Pasaron días, meses y años, donde solo hubo intercambio de mails de trabajo, llamadas telefónicas por consultas bancarias, insinuaciones casi imperceptibles, cafés y, finalmente –cuando ella ya había dejado el banco-, un almuerzo, tres años después del primer encuentro.
Ese día llovía. R odió la sopa de pepino y ella quedó encandilada con sus manos: “Nos contamos nuestra vida entera”, cuenta Lara, al recordar aquellos tiempos.
Un lindo almuerzo... ¿sin consecuencias?
R era casado y tenía cuatro hijos. Hacía poco se había independizado y estaba decidido a triunfar en el mundo de los negocios. Tenía 40 y, aunque aún no lo sabía, la famosa crisis de la edad lo esperaba, expectante. Lara también era casada, apenas pasaba los 30, tenía una hija y había dejado el banco para llevar adelante una micro empresa.
“En algún momento me escapé de ese almuerzo”, revela ella. “Tenía una reunión con un excliente y una excusa perfecta para alejarme y dejarlo así, como un lindo almuerzo sin consecuencias”.
Pero no fue lo que pasó. A partir de aquel día, Lara y R comenzaron a hablar más seguido, aunque fue cuando R perdió su vuelo a Australia y ella estaba sola en Buenos Aires, que se vieron, comieron y se quedaron juntos toda la noche.
Horarios raros para reír, acariciarse y aprender
Una vez más pasaron los días, meses y años, pero ya no hubo insinuaciones menores. Los encuentros eran frecuentes y durante esos años R le traía a Lara chocolates y regalos de sus viajes.
“Nos veíamos lo máximo posible”, cuenta Lara, pensativa. “Los lunes siempre a las 15, en el café de Palermo, pero los fines de semana no nos hablábamos, esa era nuestra regla implícita”.
Hablaban de amor sin hablarlo. Se encontraban en horarios raros para reír, acariciarse, aprender a aguantar besos largos, hablar y llorar: “También aprendimos lo que eran los medios abrazos, encajar perfecto y las sonrisas de costado”, continúa Lara, ahora con una sonrisa. “Soñábamos, nos malcriábamos y disfrutábamos”.
Seis años para un viaje fallido
Al viaje lo fantasearon y planificaron durante seis años, hasta que el día y el lugar coincidieron. Era la primera vez que dormirían juntos y despertarían como si lo suyo fuera real.
“Pero no pudimos hacerlo. Apenas llegamos a Chile, en esa noche de hotel nos dimos cuenta de que no podíamos avanzar, que eso era lo máximo que seríamos; a los dos nos invadió una culpa que atentó contra el proyecto que no fue y nos desconcertó”.

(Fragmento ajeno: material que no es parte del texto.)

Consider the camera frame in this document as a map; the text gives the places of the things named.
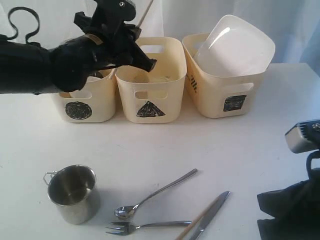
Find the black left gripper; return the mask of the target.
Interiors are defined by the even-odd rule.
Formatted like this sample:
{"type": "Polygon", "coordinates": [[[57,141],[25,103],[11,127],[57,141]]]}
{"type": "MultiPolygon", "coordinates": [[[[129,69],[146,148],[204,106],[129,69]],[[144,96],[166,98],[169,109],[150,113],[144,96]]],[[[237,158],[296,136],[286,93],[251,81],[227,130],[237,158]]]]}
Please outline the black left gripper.
{"type": "Polygon", "coordinates": [[[121,23],[116,33],[108,27],[88,26],[85,34],[50,50],[50,79],[59,92],[81,90],[96,71],[132,66],[151,72],[157,60],[149,58],[136,41],[140,28],[121,23]]]}

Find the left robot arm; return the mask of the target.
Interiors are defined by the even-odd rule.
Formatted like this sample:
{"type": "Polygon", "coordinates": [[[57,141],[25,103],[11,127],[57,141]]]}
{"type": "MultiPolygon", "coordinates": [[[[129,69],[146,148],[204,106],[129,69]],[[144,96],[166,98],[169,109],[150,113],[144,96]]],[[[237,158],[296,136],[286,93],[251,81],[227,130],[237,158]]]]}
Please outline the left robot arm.
{"type": "Polygon", "coordinates": [[[53,49],[38,44],[0,41],[1,94],[51,94],[82,90],[88,77],[101,70],[131,66],[150,72],[149,58],[136,40],[141,29],[121,23],[116,32],[106,24],[86,26],[84,35],[53,49]]]}

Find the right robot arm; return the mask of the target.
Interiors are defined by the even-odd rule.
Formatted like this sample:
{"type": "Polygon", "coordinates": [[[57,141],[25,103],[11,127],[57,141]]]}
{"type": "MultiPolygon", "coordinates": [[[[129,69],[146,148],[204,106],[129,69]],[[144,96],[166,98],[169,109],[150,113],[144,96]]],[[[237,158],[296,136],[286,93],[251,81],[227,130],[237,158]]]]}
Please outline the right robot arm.
{"type": "Polygon", "coordinates": [[[262,240],[318,240],[320,238],[320,169],[308,180],[285,189],[257,195],[262,212],[272,219],[257,220],[262,240]]]}

En los meses y años que siguieron la relación se fue enfriando. R nunca lo supo, pero Lara siempre se durmió imaginando cómo podría haber cambiado el destino si esa noche hubiese sido diferente.
Durante los siguientes tres años se cruzaron en varias ocasiones, cada uno tratando de descifrar el lugar que mejor correspondía en la vida del otro. Había meses que pasaban sin hablarse o verse, hasta que, de pronto, emergían minutos mágicos, que les recordaban cuánto se entendían y los conmovían al revivir besos que cortaban su respiración.

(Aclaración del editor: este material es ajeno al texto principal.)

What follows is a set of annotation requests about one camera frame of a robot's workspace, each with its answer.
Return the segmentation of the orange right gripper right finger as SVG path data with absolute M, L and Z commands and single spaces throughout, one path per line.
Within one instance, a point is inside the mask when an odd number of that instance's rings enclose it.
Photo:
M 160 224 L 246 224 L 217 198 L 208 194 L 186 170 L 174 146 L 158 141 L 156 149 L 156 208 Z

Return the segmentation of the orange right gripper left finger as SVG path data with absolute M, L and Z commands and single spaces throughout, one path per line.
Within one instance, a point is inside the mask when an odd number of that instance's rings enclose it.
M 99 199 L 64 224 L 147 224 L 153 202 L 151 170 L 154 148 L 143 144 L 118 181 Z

“¿Qué pensarías si me pasara algo?”
Un lunes de febrero se produjo lo que sería el principio del fin. “O, en realidad, el fin del fin”, reflexiona Lara. “En el pasado alguna vez conversamos acerca de qué sucedería, qué sentiría yo si le pasaba algo a él; recuerdo que le contesté que sentiría arrepentimiento por el poco tiempo que nos habíamos dedicado en nuestras vidas, desde el día que nos conocimos en el banco. R se rio con mi declaración”.
Ni Lara ni R imaginaron una historia al revés. ¿Qué pensaría él si a ella le pasaba algo?
Él nunca se enteró que ella enfermó de cáncer. Lara sufrió, dolió, esperó y necesitó ese medio abrazo que nunca llegó. Y un día lo soltó. Se aferró a la vida como pudo para poder mantenerse en pie. “Nunca supe cómo avisarle, como si el destino lo hubiese querido así. Él tampoco volvió”.
Lara siente que ese cáncer apareció para mutilar su cuerpo y alma, pero aún tiene la esperanza de renacer en esta vida, sin él.
Nunca más se volvieron a ver.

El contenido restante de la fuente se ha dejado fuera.